**Work required**
Whenever the word "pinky" appears in a line of the data below, copy that line.

**Raw data**
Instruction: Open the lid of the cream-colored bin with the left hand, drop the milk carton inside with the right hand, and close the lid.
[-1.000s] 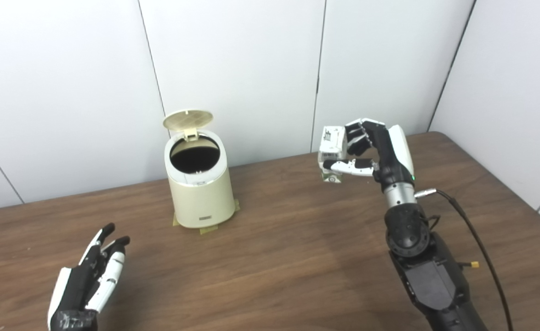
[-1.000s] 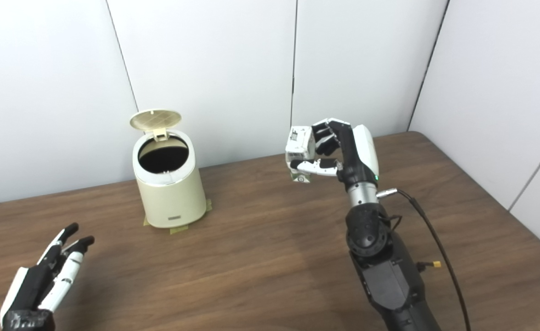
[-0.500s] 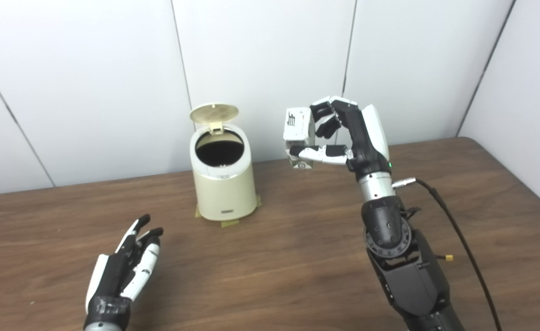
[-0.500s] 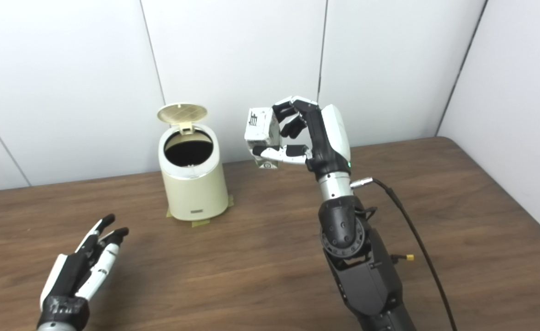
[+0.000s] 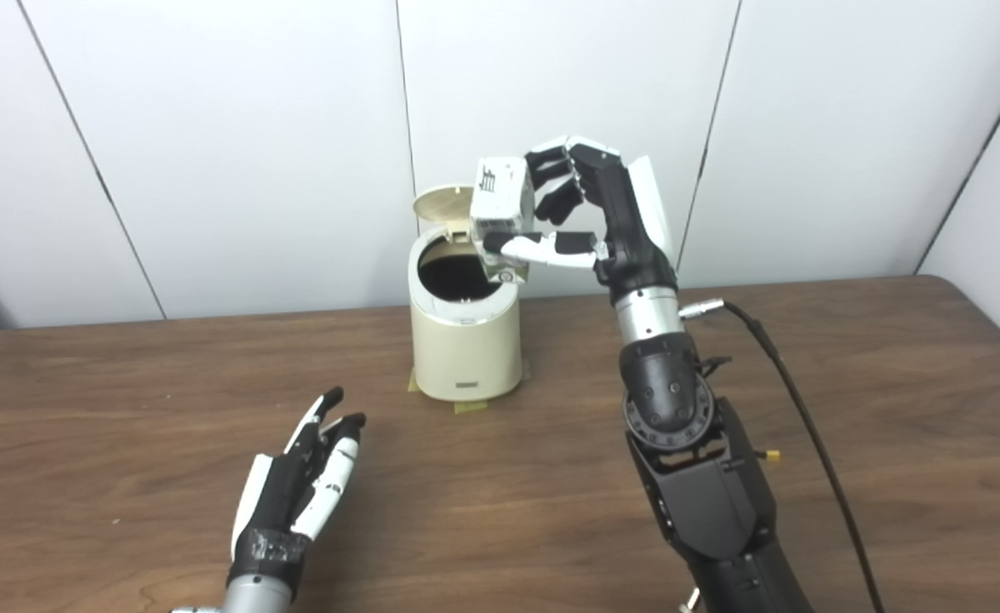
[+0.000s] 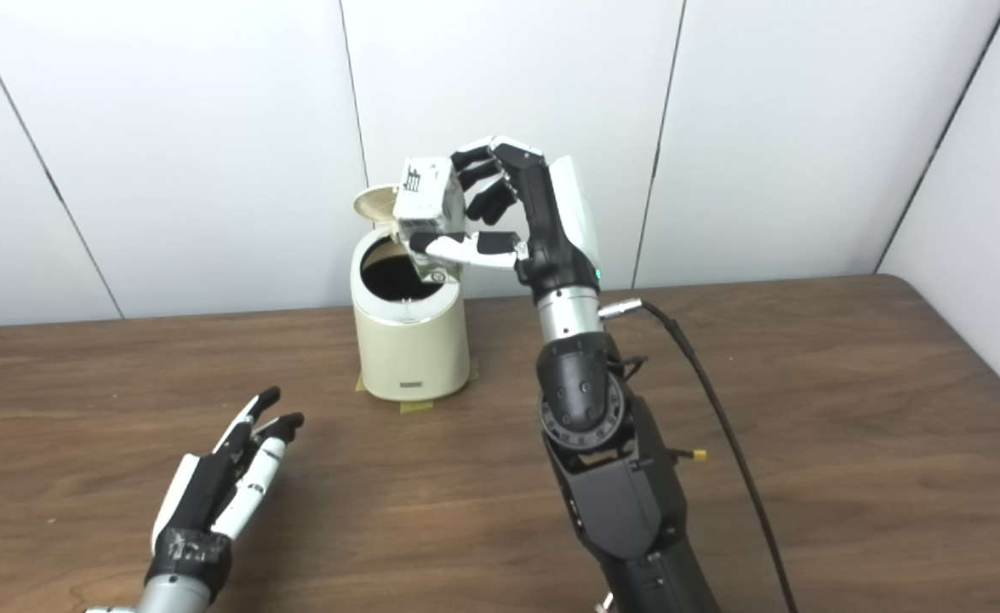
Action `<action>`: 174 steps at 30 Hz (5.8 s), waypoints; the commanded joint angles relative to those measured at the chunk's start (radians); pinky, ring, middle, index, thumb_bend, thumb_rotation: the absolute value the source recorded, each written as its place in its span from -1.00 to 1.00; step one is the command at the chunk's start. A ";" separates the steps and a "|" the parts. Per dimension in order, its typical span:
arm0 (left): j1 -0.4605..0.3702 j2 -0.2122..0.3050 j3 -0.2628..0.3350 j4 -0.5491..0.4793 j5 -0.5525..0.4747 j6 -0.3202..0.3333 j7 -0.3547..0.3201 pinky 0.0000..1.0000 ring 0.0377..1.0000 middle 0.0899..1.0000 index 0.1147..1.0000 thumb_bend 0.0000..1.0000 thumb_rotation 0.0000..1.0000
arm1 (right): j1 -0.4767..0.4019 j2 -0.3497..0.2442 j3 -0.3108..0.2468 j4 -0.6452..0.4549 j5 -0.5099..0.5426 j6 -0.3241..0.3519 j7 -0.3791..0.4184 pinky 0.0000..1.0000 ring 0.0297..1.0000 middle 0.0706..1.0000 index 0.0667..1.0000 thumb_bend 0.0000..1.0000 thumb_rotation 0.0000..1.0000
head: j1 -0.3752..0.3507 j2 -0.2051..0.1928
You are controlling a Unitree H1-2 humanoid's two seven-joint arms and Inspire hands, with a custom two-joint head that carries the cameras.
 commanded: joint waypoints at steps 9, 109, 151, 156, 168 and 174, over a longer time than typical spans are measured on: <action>-0.006 -0.028 -0.014 -0.036 0.037 -0.035 0.029 0.94 0.79 0.68 0.89 -0.39 0.43 | -0.129 0.036 -0.014 0.142 0.030 -0.145 -0.090 -0.37 -0.29 -0.12 0.00 0.03 -1.00 | 0.028 -0.002; 0.045 -0.067 -0.058 -0.085 0.086 -0.031 0.045 0.95 0.82 0.70 0.79 -0.58 0.29 | -0.168 -0.059 0.059 0.355 0.012 -0.059 -0.028 0.70 0.85 0.76 0.48 0.95 -0.38 | 0.058 0.050; -0.326 0.083 0.117 0.035 -0.132 -0.013 -0.048 0.68 0.69 0.68 0.71 -0.55 0.24 | 0.367 -0.121 -0.199 -0.175 0.437 0.086 0.188 0.44 0.60 0.65 0.61 0.03 0.23 | 0.035 0.012; -0.529 0.125 0.132 0.159 -0.180 -0.008 -0.080 0.73 0.71 0.68 0.69 -0.37 0.30 | 0.441 -0.135 -0.186 -0.213 0.490 0.119 0.242 0.59 0.76 0.79 0.75 0.02 0.63 | 0.040 0.005; -0.812 0.164 0.058 0.480 -0.143 -0.024 -0.115 0.69 0.72 0.69 0.71 -0.32 0.44 | 0.520 -0.050 -0.222 -0.239 0.627 0.119 0.236 0.87 0.94 0.94 0.91 0.32 1.00 | 0.042 -0.008; -0.906 0.188 -0.019 0.592 -0.093 -0.075 -0.154 0.67 0.72 0.71 0.73 -0.40 0.77 | 0.540 -0.035 -0.201 -0.252 0.615 0.131 0.225 0.67 0.86 0.87 0.85 0.30 1.00 | 0.050 -0.008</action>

**Answer below**
Action `<action>`: 174 steps at 30 Hz (5.8 s), waypoints; the commanded joint angles relative to those measured at the chunk's start (radians); pinky, ring, middle, index, thumb_bend, thumb_rotation: the absolute value the source recorded, each written as its place in its span from -1.00 to 1.00; step one is the command at the chunk's start. A ";" separates the steps and a "|" the parts. Per dimension in order, its typical span:
arm0 (left): j1 -0.4605..0.3702 j2 -0.2122..0.3050 j3 -0.2628..0.3350 j4 -0.5491..0.4793 j5 -0.5525..0.4747 j6 -0.3202..0.3333 j7 -0.3547..0.3201 pinky 0.0000..1.0000 ring 0.0377..1.0000 middle 0.0899..1.0000 index 0.1147..1.0000 thumb_bend 0.0000..1.0000 thumb_rotation 0.0000..1.0000
arm1 (right): j1 -0.4767..0.4019 j2 -0.3497..0.2442 j3 -0.3108..0.2468 j4 -0.6452..0.4549 j5 -0.5099..0.5426 j6 -0.3241..0.3519 j7 -0.3791..0.4184 pinky 0.0000..1.0000 ring 0.0297..1.0000 middle 0.0706..1.0000 index 0.0667..1.0000 thumb_bend 0.0000..1.0000 thumb_rotation 0.0000..1.0000

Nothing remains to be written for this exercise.